Under physiological conditions, glucocorticoids possess various functions including modulation of carbohydrate, protein, lipid, and nucleic acid metabolism; sharp increases are observed in response to stressors that threaten homeostasis. These properties, and especially the anti-inflammatory activity, are extensively used in pharmaceutical industry to produce several medical formulations.
This industrial manufacturing could lead to some exposures to glucocorticoids in occupational settings that possibly entail hazards for workers’ health, thus far not adequately considered nor thoroughly investigated.
Some evidence [1–3] pointed out Cushingoid symptoms, adrenocortical insufficiency, and skin disorders due to chronic accidental absorption of glucocorticoids. To our knowledge, from early 80’s to date no other study focused on this specific issue and therefore no assessment of environmental monitoring or human biomonitoring was provided despite the wide variety of clinical problems related to therapies with glucocorticoids and the low plasmatic level at which these molecules execute their endocrine action .
Furthermore, occupational exposures generally entail low doses of environmental pollutants assumed for long periods. The effect of such a kind of exposure to glucocorticoids is thus far neglected as well as the simultaneous exposure to different molecules.
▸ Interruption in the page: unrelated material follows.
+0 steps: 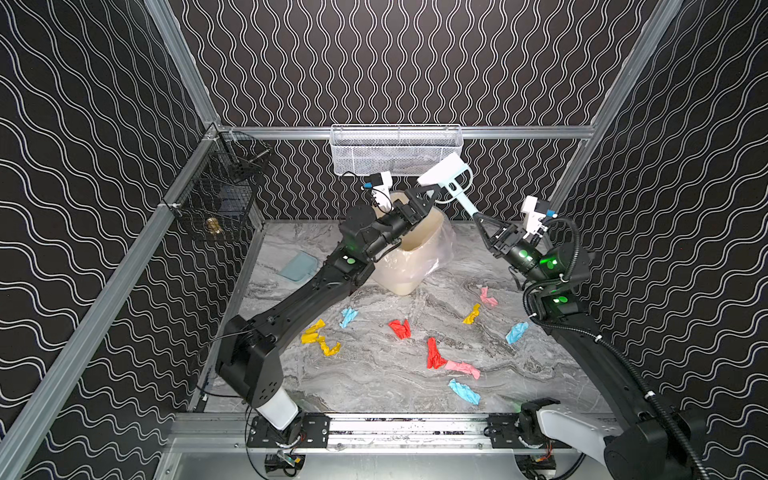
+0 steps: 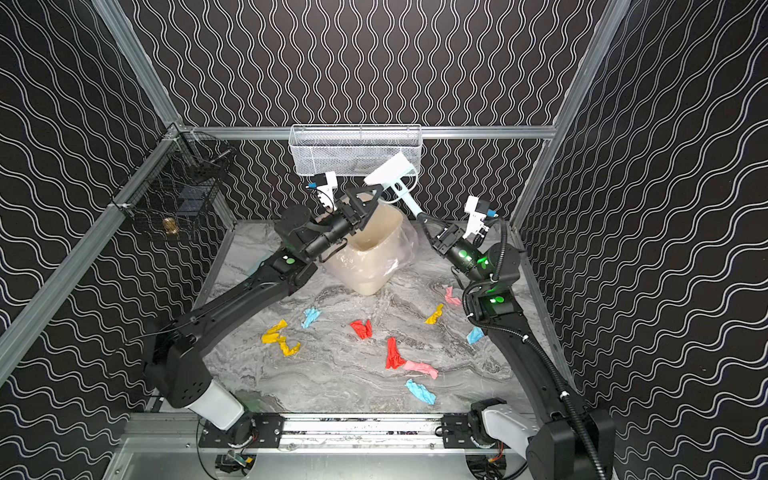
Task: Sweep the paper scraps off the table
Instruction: 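Lower the opened left gripper toward the dustpan while the right holds the brush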
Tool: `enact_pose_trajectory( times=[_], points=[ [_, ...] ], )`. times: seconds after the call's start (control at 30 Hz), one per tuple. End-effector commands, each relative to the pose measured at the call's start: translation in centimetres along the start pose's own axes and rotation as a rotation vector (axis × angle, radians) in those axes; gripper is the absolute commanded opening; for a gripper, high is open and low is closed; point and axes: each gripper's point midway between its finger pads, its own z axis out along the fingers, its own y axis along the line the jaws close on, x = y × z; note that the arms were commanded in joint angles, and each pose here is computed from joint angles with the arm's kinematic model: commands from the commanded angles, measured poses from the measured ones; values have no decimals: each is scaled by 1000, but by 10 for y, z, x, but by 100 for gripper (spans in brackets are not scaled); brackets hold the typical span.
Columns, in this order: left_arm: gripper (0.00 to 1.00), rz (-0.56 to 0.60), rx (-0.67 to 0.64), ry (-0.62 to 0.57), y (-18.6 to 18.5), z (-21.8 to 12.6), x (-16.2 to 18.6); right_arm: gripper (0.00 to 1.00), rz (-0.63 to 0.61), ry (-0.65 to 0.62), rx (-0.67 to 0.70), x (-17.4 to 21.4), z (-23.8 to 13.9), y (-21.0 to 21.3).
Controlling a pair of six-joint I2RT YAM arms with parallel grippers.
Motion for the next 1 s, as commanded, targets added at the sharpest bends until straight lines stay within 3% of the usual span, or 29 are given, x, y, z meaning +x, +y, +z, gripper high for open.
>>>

Such occupational exposures start to concern occupational physicians and industrial hygienists, requiring the development of analytical techniques is accurate and reliable.
In this regard, our survey needed the measurement of 21 different glucocorticoids from air, hand washing, pad-test, and wipe-test (UNI CEN/TS 15279:2006). Thus, an adequate analytical method to quantify simultaneously 21 different compounds of interest using UPLC and tandem mass spectrometry was developed.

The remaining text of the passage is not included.